Dislocated Ecologies: A Bibliometric Triangulation of Forced Migration, Medical Education, and Learning Environments in Contemporary Europe (2020–2025)
DOI:
https://doi.org/10.52340/healthecosoc.2026.10.02.2Keywords:
forced migration, medical education, learning ecologies, Europe, communities of practice, educational systems, health inequalitiesAbstract
This article investigates the conceptual intersections between forced migration, medical education, and learning ecologies/environments in Europe through a triangulated bibliometric analysis of PubMed-indexed literature from 2020–2025. Anchored in ecological systems theory (Bronfenbrenner), perspectives on learning ecologies (Barron; Jackson), and communities of practice theory (Wenger), the research maps three networks of co-occurrence of terms corresponding to each domain and compares dominant themes, conceptual bridges, and significant absences.

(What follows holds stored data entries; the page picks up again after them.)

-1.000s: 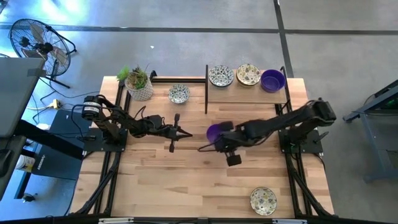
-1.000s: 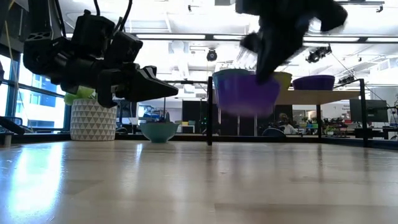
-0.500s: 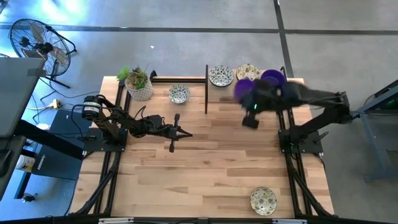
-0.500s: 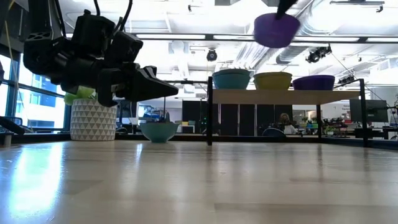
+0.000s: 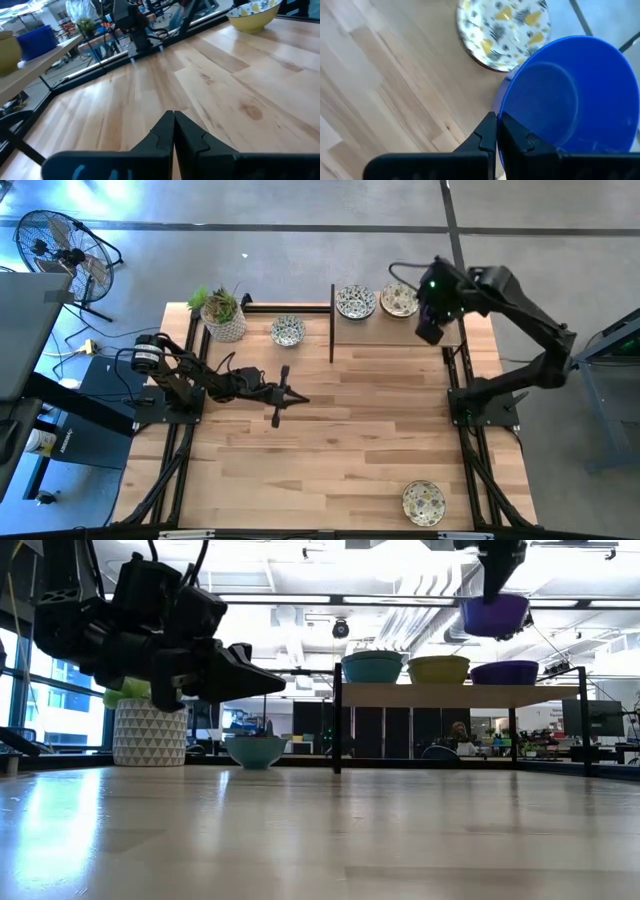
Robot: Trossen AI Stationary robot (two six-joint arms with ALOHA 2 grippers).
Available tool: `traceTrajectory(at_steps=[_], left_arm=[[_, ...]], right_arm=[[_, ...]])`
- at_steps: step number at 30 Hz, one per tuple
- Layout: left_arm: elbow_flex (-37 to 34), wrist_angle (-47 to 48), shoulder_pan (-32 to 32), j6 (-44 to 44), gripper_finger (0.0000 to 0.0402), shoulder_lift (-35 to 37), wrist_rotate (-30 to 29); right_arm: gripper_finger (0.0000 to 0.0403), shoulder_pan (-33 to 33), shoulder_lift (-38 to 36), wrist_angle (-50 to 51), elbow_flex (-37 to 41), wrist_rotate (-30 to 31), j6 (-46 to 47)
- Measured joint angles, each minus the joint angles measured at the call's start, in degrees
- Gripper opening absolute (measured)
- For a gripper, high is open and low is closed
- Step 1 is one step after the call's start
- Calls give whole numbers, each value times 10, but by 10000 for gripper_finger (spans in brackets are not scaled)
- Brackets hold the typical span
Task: Pick & Place Mini bowls
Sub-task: Stack the violet bowl on the violet bowls on the shelf
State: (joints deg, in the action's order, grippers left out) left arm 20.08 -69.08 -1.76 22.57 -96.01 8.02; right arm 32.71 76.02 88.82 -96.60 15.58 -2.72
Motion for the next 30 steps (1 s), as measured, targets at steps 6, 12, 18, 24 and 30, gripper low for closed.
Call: traceTrajectory(at_steps=[6, 12, 18, 24, 30], left_arm=[[0, 1, 0, 0, 0, 0, -1], [0, 1, 0, 0, 0, 0, -1], [0, 2, 0, 0, 0, 0, -1], [0, 1, -1, 1, 0, 0, -3], [1, 1, -1, 1, 0, 0, -2]], right_arm=[[6, 90, 12, 0, 0, -48, -55], [2, 147, 11, -22, 48, -86, -88], [8, 170, 11, -82, 123, -115, -124], [2, 186, 11, -92, 132, -119, -135], [12, 192, 11, -90, 132, -121, -139]])
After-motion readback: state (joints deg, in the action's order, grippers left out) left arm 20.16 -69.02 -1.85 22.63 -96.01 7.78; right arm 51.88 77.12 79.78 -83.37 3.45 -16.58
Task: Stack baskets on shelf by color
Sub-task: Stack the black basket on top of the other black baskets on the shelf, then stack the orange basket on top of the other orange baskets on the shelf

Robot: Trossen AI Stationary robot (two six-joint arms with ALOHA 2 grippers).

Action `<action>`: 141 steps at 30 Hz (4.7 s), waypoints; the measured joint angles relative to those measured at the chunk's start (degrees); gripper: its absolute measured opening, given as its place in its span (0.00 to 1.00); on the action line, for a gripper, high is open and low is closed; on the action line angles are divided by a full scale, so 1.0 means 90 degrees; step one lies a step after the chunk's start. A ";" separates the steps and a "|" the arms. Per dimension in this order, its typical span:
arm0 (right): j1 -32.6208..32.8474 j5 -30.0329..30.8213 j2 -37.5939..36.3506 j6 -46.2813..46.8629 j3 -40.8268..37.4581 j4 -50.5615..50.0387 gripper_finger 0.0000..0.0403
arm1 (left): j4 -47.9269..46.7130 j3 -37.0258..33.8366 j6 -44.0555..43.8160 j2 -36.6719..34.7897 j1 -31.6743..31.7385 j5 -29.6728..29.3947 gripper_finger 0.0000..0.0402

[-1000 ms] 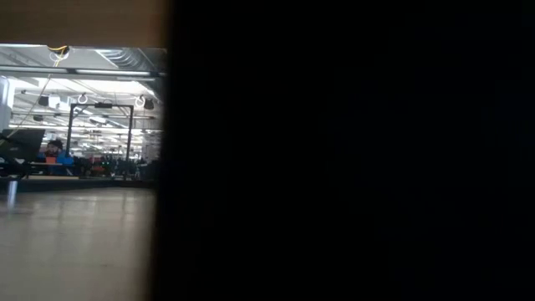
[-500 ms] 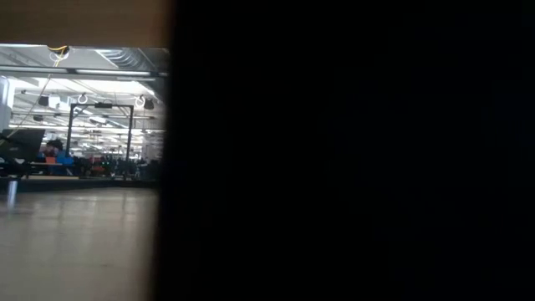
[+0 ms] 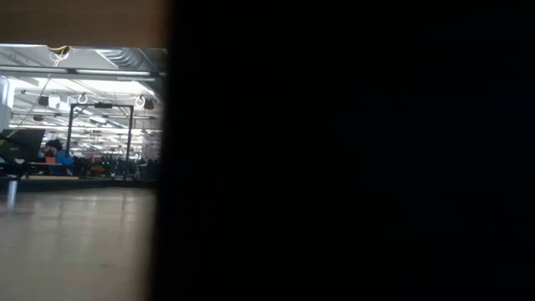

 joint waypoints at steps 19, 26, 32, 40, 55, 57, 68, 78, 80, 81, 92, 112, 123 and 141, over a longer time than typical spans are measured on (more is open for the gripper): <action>-0.0002 -0.0015 0.0000 0.0135 0.0000 0.0000 0.26 | 0.0010 0.0000 0.0288 0.0000 0.0002 0.0000 0.19; -0.0001 -0.0015 0.0001 0.0154 0.0000 0.0000 0.26 | 0.0032 0.0000 0.0720 0.0000 0.0156 0.0232 0.19; 0.0000 -0.0008 0.0002 0.0159 0.0000 0.0000 0.26 | 0.0032 0.0000 0.0848 0.0000 0.0155 0.0257 0.16; -0.0001 -0.0005 0.0000 0.0450 0.0000 -0.0003 0.26 | 0.0051 0.0001 0.0905 0.0000 0.0158 0.0236 0.17; -0.0002 -0.2212 0.0002 0.0811 0.0000 -0.0454 0.26 | 0.0041 0.0000 0.0317 0.0000 -0.0007 0.0308 0.18; -0.0002 -0.2729 0.0001 0.0971 0.0000 -0.0752 0.26 | 0.0041 0.0000 0.0236 0.0000 -0.0019 0.0308 0.18; -0.0009 -0.5259 0.0002 0.1521 -0.0259 -0.1511 0.26 | 0.0056 0.0010 0.0034 -0.0254 -0.0072 -0.0028 0.18; -0.0435 -0.5403 0.0009 0.1482 -0.1339 -0.1179 0.26 | -0.0061 0.0007 0.0170 -0.0375 -0.0147 -0.0287 0.18; -0.0573 -0.5402 0.0009 0.1426 -0.1628 -0.0860 0.26 | -0.0215 0.0007 0.0292 -0.0434 -0.0214 -0.0569 0.18; -0.0638 -0.5402 0.0009 0.1388 -0.1775 -0.0624 0.26 | -0.0232 0.0007 0.0391 -0.0456 -0.0217 -0.0705 0.18; -0.1217 -0.7310 0.0009 0.1100 -0.3219 0.2164 0.26 | -0.1234 0.0002 0.1076 -0.0889 -0.0401 -0.2406 0.18; -0.1469 -0.8891 0.0002 0.1340 -0.5108 0.6222 0.26 | -0.1717 0.0002 0.1227 -0.0974 -0.0401 -0.2531 0.18; -0.1798 -0.8855 0.0002 0.1966 -0.6327 0.7450 0.26 | -0.1719 0.0002 0.1231 -0.0971 -0.0401 -0.2523 0.18; -0.1215 -0.6316 -0.1748 0.1998 -0.5494 0.3261 0.26 | -0.1819 0.0002 0.1847 -0.0969 -0.0406 -0.2598 0.18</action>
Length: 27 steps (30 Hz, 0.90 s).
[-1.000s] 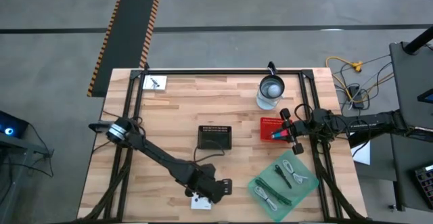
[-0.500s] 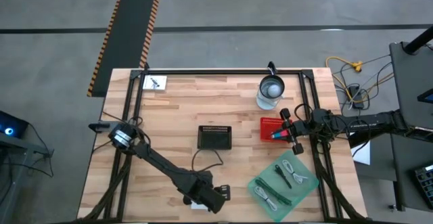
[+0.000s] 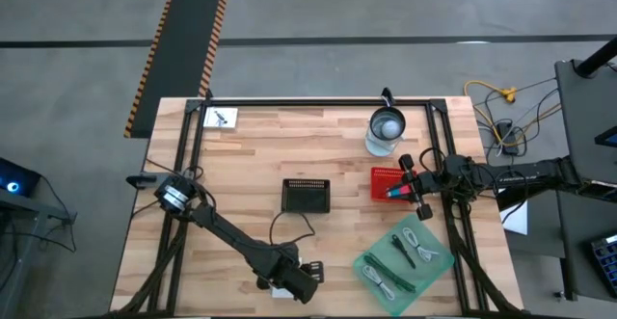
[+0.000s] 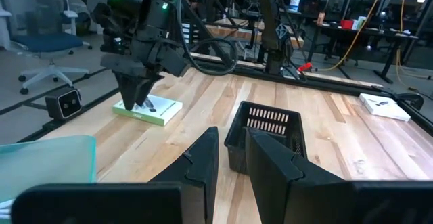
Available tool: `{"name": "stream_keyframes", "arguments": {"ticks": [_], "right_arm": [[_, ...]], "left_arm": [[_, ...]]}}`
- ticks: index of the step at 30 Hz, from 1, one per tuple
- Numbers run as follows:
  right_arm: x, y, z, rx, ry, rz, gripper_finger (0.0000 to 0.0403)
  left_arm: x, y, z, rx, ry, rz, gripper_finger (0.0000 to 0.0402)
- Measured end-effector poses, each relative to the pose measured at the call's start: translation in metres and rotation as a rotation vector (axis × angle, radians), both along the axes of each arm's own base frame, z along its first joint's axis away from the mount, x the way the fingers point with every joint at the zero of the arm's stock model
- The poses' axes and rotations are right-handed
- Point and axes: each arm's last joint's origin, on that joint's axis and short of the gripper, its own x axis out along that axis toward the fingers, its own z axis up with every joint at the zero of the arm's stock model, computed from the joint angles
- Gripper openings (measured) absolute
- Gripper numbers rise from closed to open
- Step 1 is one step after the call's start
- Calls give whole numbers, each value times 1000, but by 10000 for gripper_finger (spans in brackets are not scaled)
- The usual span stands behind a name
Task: Pick and place items into bin
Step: Put the bottom white card reader box into the black bin
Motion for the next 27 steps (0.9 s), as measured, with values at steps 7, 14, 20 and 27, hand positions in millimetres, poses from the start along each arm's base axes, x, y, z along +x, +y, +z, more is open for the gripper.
{"name": "stream_keyframes", "arguments": {"ticks": [7,14,20,27], "right_arm": [[0,0,0,1,1,0,63],[0,0,0,0,5,0,63],[0,0,0,0,5,0,63],[0,0,0,-2,4,0,63]], "left_arm": [[-1,-2,-11,-13,32,29,169],[0,-2,-12,-22,40,27,169],[-1,-2,-16,10,24,-50,169],[-3,-1,-22,18,29,-62,169]]}}
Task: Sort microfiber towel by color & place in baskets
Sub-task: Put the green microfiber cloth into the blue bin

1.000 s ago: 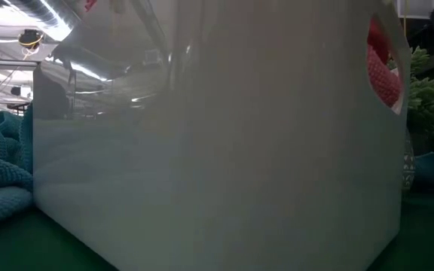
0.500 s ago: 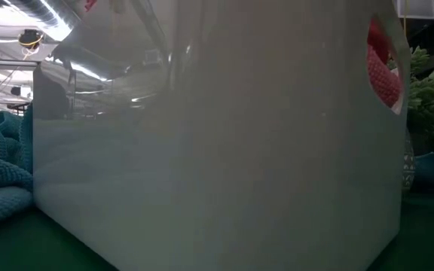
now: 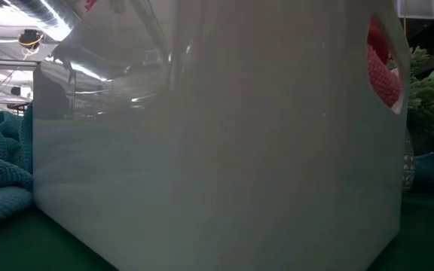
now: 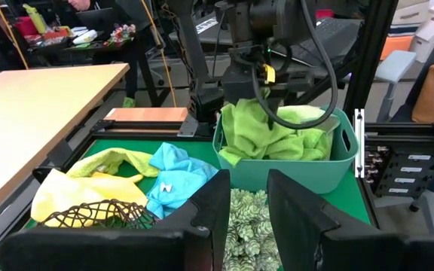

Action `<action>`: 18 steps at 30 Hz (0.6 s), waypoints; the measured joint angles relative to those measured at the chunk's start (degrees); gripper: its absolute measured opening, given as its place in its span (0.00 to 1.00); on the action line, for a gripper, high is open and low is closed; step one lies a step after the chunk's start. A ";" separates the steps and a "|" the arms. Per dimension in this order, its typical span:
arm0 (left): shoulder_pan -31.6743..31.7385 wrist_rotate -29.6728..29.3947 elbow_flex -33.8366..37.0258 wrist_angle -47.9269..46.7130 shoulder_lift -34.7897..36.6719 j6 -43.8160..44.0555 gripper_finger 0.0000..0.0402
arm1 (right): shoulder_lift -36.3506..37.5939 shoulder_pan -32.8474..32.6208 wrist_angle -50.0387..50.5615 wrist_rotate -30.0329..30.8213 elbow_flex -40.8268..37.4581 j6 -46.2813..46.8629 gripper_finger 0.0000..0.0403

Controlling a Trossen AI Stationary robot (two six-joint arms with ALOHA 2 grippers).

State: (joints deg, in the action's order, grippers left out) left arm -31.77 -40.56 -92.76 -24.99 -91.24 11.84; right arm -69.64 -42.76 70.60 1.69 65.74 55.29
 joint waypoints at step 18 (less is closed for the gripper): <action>0.00 0.01 0.01 -0.22 0.00 0.00 0.21 | -0.29 0.00 3.17 -22.92 -0.01 -1.93 0.46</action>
State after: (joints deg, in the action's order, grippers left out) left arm -31.77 -40.56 -92.75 -25.21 -91.24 11.84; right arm -69.93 -42.76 73.78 -21.23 65.73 53.36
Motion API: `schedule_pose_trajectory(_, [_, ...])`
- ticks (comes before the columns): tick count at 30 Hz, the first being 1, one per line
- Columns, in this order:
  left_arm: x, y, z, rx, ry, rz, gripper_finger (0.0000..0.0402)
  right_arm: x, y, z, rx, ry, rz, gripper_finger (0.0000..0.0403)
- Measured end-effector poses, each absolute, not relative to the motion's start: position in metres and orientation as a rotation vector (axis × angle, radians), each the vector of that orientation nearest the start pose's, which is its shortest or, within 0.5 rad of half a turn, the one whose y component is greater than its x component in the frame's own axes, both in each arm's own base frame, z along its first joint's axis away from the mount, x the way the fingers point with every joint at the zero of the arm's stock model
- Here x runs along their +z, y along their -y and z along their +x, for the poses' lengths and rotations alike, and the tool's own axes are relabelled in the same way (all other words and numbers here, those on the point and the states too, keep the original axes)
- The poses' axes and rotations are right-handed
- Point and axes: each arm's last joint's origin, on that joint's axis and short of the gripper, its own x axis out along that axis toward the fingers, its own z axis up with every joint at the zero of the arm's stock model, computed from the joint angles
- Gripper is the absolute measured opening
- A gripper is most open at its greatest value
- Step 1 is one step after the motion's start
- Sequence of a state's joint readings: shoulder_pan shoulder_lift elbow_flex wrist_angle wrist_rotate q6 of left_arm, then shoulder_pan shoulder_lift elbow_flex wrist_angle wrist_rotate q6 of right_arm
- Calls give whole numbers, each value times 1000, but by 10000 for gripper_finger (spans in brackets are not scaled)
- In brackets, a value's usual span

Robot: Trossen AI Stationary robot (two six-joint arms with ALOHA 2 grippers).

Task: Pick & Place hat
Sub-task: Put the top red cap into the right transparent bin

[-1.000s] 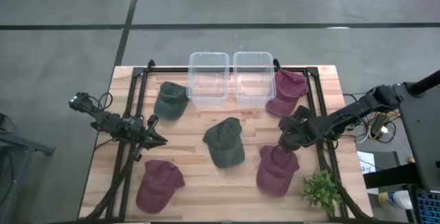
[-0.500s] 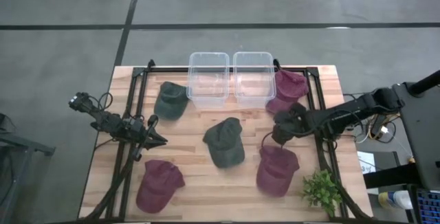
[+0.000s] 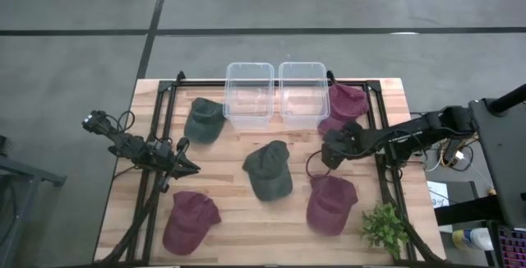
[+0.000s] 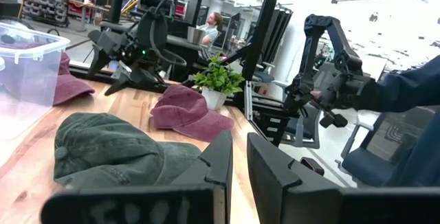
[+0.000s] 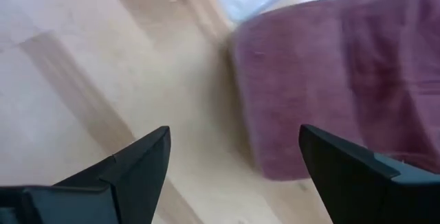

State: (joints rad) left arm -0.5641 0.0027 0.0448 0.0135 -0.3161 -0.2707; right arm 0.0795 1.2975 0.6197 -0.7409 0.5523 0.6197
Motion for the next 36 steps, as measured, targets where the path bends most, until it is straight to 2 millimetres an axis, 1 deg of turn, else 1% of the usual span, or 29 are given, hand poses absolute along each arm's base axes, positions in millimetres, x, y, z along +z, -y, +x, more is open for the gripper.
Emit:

The results indicate the existence of weakly connected “thematic ecologies”: the literature on forced migration (FM) focuses on vulnerability, health inequalities and the psychosocial impact of conflict; the literature on medical education (ME) focuses on curriculum, simulation and student wellbeing; and the literature on learning environments (EE) in health describes clinical ecologies and workplace learning, without integrating forced migration as a contextual factor. Triangulation shows that the intersection of FM–ME–EE is almost non-existent in the analysed corpus, which signals a conceptual and public policy gap, with particular relevance for Central and Eastern Europe, where recent refugee arrivals (including from Ukraine) have reconfigured educational and health infrastructures. The article proposes the development of an integrative framework of “learning ecologies in forced migration” and discusses implications for curriculum reform, trauma-informed training, and the inclusion of civic actors and migrant-led organisations in educational design.